Cardiac Decision Support System For Near Real-Time Arrhythmia Detection

Abstract

The main objective of this research is the automatic detection of life-threatening Cardiac Arrhythmia and its types accurately based on electrocardiogram (ECG) analysis for proper treatment in order to save a life. The methodology adopted in the paper includes ECG Signal Preprocessing, Heartbeat Segmentation, Feature Extraction, and for automatic detection and decision-making, machine learning algorithms are applied. Prepossessing involved removal of Noise by applying various methods including Low-Pass filter, Band-Pass filter, and wavelet transforms. Morphological and dynamic features were used to classify various types of arrhythmias. RR interval information, extracted from the fiducial points (QRS complex, R-peaks, etc.) that were computed by Pan Tompkins’s method in heartbeat segmentation, were used as dynamic features. Discrete wavelets transform (DWT) was then applied on each heartbeat and each sub-band of DWT is dimensionality reduced using independent component analysis (ICA), resulting in the selection of twelve coefficients as morphological characteristics. In addition, the Teager energy operator (TEO) was utilized to capture nonlinear dynamics, which improves the arrhythmia classification.

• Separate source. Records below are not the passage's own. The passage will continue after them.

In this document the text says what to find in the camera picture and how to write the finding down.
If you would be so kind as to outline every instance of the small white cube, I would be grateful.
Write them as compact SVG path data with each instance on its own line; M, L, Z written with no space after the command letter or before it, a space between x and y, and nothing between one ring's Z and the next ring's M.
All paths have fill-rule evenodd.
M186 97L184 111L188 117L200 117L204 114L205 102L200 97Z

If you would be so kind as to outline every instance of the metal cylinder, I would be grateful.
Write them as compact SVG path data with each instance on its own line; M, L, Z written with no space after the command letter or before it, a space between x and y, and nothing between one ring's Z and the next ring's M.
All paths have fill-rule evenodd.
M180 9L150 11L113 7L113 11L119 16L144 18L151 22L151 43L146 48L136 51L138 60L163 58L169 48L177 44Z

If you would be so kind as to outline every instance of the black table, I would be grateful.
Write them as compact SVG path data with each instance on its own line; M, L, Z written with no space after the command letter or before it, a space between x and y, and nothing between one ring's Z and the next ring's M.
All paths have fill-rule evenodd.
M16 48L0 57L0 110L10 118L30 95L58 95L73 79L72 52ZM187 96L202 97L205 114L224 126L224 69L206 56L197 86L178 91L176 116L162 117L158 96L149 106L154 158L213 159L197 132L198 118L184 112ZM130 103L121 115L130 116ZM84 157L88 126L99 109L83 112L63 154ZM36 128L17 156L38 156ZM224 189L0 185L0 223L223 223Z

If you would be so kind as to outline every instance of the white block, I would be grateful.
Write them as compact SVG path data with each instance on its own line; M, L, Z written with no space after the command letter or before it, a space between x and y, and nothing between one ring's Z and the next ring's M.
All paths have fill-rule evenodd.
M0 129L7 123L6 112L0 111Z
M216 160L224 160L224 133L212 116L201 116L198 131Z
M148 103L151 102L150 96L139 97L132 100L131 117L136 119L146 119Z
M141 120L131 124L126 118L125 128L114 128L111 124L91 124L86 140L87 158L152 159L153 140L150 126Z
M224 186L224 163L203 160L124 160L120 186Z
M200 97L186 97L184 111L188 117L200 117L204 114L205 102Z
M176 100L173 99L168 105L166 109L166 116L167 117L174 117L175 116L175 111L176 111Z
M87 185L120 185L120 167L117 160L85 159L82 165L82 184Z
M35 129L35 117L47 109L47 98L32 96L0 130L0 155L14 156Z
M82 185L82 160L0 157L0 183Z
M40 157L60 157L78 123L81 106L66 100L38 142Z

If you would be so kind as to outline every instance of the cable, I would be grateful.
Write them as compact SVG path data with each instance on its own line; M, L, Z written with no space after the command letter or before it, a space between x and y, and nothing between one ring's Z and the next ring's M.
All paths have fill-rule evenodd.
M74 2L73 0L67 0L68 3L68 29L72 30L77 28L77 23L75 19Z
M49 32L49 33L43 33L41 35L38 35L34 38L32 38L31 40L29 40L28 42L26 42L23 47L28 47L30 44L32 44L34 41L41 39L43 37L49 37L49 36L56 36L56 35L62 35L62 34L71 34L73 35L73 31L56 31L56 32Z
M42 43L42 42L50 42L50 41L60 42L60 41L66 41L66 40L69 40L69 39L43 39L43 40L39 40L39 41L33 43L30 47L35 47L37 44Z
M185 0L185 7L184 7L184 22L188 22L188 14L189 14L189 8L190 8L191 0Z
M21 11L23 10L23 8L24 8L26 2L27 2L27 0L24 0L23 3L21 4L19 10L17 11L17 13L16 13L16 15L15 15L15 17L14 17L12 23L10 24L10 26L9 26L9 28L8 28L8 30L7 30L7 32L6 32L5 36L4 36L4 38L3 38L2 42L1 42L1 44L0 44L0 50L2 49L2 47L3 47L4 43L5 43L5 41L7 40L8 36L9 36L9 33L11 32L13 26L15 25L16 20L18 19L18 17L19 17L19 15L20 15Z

These hybrid features are then combined and fed to a support vector machine (SVM) to classify arrhythmia. The method proposed was tested over MIT BIH Arrhythmia Database to train the system which is consists of 116,137 numbers of QRS complexes. The different beats included Normal beat (N), Right bundle branch block (RBBB), premature ventricular complex (PVC), atrial premature beats (APB), and Left bundle branch block (LBBB) of recorded signals. Using the proposed technique, improved average accuracy of 97.24 % was obtained and Model Overall Accuracy of 99.74 % was achieved using python and 99.4% using Cubic SVM implemented in MATLAB Classification Learner App.